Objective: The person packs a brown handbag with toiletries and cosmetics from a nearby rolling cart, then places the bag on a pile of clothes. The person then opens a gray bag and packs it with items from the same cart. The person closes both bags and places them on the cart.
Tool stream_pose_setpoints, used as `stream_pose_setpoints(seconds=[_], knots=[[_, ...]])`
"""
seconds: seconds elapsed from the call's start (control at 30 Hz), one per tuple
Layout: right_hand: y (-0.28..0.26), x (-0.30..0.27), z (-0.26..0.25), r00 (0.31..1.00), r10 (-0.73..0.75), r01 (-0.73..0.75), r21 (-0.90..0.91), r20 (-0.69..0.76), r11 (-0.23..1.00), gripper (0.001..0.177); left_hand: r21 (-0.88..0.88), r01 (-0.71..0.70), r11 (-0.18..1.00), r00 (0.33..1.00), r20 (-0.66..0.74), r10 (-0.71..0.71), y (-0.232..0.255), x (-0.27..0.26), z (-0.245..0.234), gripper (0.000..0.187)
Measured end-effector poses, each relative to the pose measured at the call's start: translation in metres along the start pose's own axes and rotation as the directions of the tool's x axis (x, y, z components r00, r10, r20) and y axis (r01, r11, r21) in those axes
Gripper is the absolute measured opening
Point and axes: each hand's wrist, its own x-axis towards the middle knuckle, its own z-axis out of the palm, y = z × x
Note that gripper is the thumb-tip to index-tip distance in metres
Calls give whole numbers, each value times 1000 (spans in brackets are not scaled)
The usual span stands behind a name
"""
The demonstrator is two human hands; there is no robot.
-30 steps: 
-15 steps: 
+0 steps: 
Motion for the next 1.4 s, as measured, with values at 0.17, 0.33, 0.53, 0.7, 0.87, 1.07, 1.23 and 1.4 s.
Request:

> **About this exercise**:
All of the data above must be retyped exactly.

> **Response area**:
Objective: The person packs a brown handbag with toiletries and cosmetics from a nearby rolling cart, then places the bag on a pile of clothes. The person then opens a gray bag and packs it with items from the same cart. The person closes both bags and places them on the cart.
Tool stream_pose_setpoints, used as `stream_pose_setpoints(seconds=[_], knots=[[_, ...]])`
"""
seconds: seconds elapsed from the call's start (control at 30 Hz), one per tuple
Layout: right_hand: y (-0.28..0.26), x (-0.30..0.27), z (-0.26..0.25), r00 (0.31..1.00), r10 (-0.73..0.75), r01 (-0.73..0.75), r21 (-0.90..0.91), r20 (-0.69..0.76), r11 (-0.23..1.00), gripper (0.001..0.177); left_hand: r21 (-0.88..0.88), r01 (-0.71..0.70), r11 (-0.18..1.00), r00 (0.33..1.00), r20 (-0.66..0.74), r10 (-0.71..0.71), y (-0.232..0.255), x (-0.27..0.26), z (-0.245..0.234), gripper (0.000..0.187)
Measured end-effector poses, each relative to the pose measured at the call's start: translation in metres along the start pose's own axes and rotation as the directions of the tool's x axis (x, y, z components r00, r10, r20) and y axis (r01, r11, r21) in those axes
Gripper is the absolute measured opening
Point and axes: each hand's wrist, its own x-axis towards the middle knuckle, its own z-axis out of the palm, y = z × x
Note that gripper is the thumb-tip to index-tip distance in metres
Calls give whole numbers, each value times 1000 (spans in brackets are not scaled)
The usual span stands behind a name
"""
The demonstrator is two human hands; there is no robot.
-30 steps: 
-15 steps: 
+0 steps: 
Motion for the next 1.4 s, as measured, with values at 0.17, 0.33, 0.53, 0.7, 0.87, 1.07, 1.23 and 1.4 s.
Request:

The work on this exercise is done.